Passaggio della lettera 15, scritta probabilmente ad una donna amata: «Per molto tempo, forse per sempre, questa sarà la mia ultima lettera e la porta via un camerata che deve andare all’aeroporto, poiché domani dalla sacca deve partire l’ultimo aeroplano. La posizione si è fatta insostenibile, i russi si trovano a tre chilometri dall’ultima base aerea, e quando questa sarà persa, nemmeno un topo uscirà vivo di qui, e neanche io. Certo, nemmeno altri centomila, ma è una magra consolazione condividere con altri la propria distruzione. Non credo più in Dio perché altrimenti questo Dio avrebbe illuminato il cervello degli uomini che hanno scatenato questa guerra…».
E cioè Hitler e il Comando nazista.
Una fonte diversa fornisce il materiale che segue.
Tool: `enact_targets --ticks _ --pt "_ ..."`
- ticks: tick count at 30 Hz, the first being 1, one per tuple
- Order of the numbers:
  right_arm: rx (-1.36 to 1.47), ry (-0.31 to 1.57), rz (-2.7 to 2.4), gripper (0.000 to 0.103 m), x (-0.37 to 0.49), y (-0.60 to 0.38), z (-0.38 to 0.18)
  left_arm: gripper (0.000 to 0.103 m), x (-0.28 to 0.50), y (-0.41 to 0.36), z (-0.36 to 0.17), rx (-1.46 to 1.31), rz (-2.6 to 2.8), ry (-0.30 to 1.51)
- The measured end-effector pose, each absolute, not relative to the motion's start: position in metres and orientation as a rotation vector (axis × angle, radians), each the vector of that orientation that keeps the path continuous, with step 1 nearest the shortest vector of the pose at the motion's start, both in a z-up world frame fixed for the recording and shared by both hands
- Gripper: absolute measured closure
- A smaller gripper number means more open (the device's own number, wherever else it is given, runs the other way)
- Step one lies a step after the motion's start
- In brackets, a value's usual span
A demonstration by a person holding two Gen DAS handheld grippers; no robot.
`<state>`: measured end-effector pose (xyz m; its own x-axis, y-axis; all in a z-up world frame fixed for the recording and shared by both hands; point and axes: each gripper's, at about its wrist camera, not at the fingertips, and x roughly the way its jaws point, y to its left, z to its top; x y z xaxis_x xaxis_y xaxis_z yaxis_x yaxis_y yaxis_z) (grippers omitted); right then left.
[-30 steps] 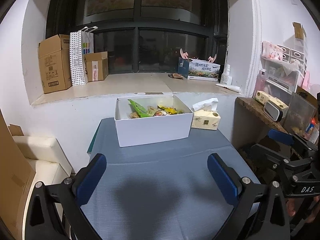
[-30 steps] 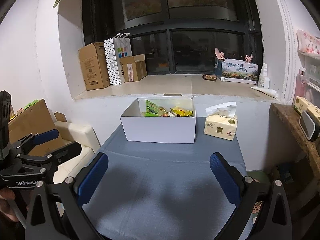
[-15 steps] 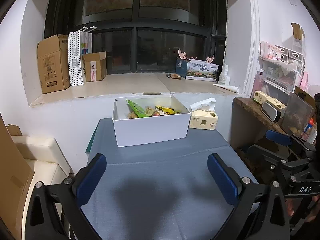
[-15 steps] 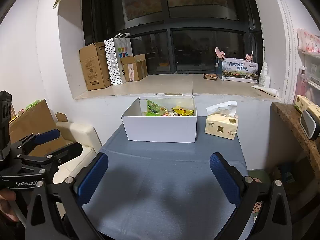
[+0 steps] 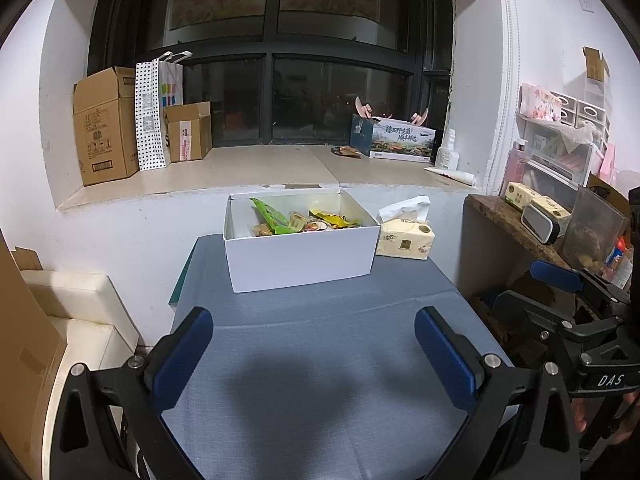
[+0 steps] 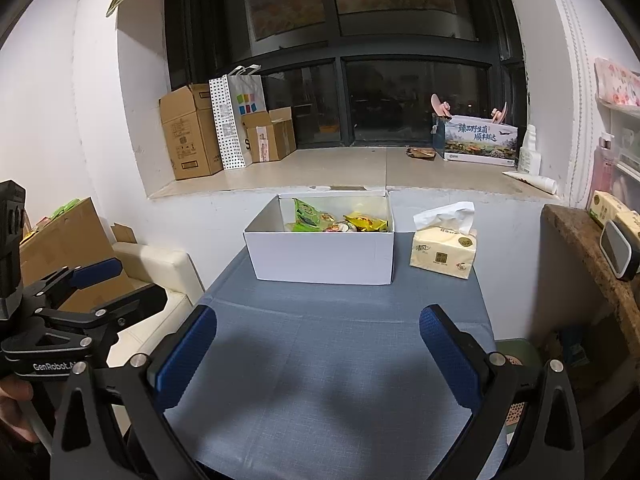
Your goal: Organize snacks
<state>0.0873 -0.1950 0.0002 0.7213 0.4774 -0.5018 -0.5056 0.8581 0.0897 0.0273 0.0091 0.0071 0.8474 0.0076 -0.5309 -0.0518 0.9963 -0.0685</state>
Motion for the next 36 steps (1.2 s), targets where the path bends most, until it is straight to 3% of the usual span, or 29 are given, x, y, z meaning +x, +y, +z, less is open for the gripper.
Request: enact_targets --ticks 36 --pt "-0.046 0.553 0.546 0.000 0.0872 -0.1949 -0.0007 0.000 0.0273 0.0093 0.0056 -0.091 0.022 0.569"
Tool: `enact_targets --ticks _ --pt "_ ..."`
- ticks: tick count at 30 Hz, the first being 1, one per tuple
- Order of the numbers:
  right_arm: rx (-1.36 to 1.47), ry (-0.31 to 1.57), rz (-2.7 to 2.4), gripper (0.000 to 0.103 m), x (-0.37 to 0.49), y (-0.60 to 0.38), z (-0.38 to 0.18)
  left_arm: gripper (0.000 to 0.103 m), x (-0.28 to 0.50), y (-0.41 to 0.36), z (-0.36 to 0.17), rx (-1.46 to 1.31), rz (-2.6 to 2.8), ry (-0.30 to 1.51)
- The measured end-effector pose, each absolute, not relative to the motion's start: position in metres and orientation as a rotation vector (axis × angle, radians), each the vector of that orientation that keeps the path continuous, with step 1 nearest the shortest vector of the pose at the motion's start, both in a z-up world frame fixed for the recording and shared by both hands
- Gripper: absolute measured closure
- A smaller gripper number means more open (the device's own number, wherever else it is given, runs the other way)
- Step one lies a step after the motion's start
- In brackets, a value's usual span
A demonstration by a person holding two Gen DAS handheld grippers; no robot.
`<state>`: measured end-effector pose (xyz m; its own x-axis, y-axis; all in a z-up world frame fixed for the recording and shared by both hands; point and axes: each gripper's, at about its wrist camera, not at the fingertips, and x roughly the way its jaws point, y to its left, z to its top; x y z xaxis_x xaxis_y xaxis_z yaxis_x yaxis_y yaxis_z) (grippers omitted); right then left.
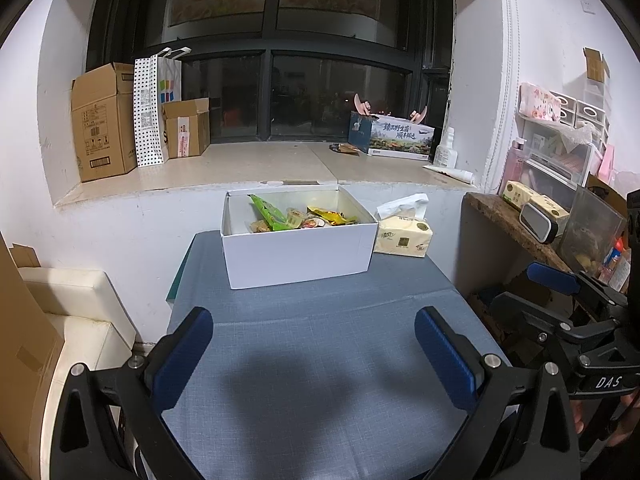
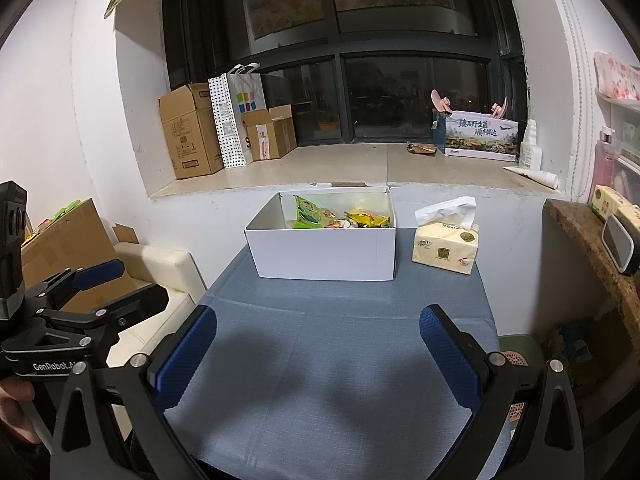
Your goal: Organize snacks
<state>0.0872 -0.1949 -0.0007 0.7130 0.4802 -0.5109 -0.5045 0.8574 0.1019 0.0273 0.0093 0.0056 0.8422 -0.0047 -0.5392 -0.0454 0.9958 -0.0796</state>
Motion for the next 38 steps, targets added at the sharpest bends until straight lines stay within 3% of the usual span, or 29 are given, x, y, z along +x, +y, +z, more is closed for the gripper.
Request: enact_targets --ticks 38 --pt "-0.048 0.556 0.543 0.000 0.0848 -0.1940 0.0005 0.000 0.0266 0.0107 0.0051 -0.089 0.009 0.570"
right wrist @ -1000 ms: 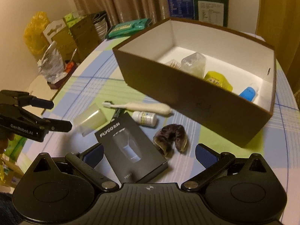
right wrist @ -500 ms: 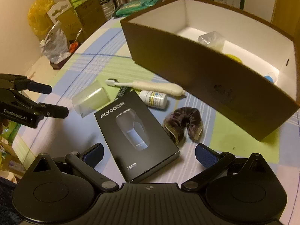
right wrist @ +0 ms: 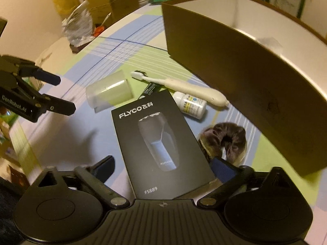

E anche qui abbiamo un soldato nazista che sotto la spinta liberatrice della Vittoria sovietica prende coscienza. Una coscienza dell’essenza del nazifascismo, di quel nazifascismo che si presenta nella Storia con forme diverse e oggi, in Ucraina, sotto le spoglie del Battaglione Azov e del movimento fascista di ritorno “Bandera”. E che occorre combattere, poiché come dimostra il passaggio che proponiamo della lettera 27, esso non è facile a morire.
Dalla lettera 27: «Se non fossimo qui noi i russi infrangerebbero il fronte e distruggerebbero tutto… il freddo ai russi non fa niente. Ma noi geliamo in modo spaventoso. Io sto qui nella buca della neve e soltanto alla sera posso rifugiarmi in cantina… siamo sempre in meno e se continua così, presto qui non ci sarà più nessuno. Ma la Germania ha tanti soldati e tutti combattono per la patria… l’importante è che noi si vinca. Fate gli scongiuri per me!».
È anche per queste idee malate che mai del tutto si estirpano e oggi rivivono nella Kiev di Zelensky come nel Perù golpista, come dicevano anche i nostri partigiani, “ora e sempre Resistenza!”.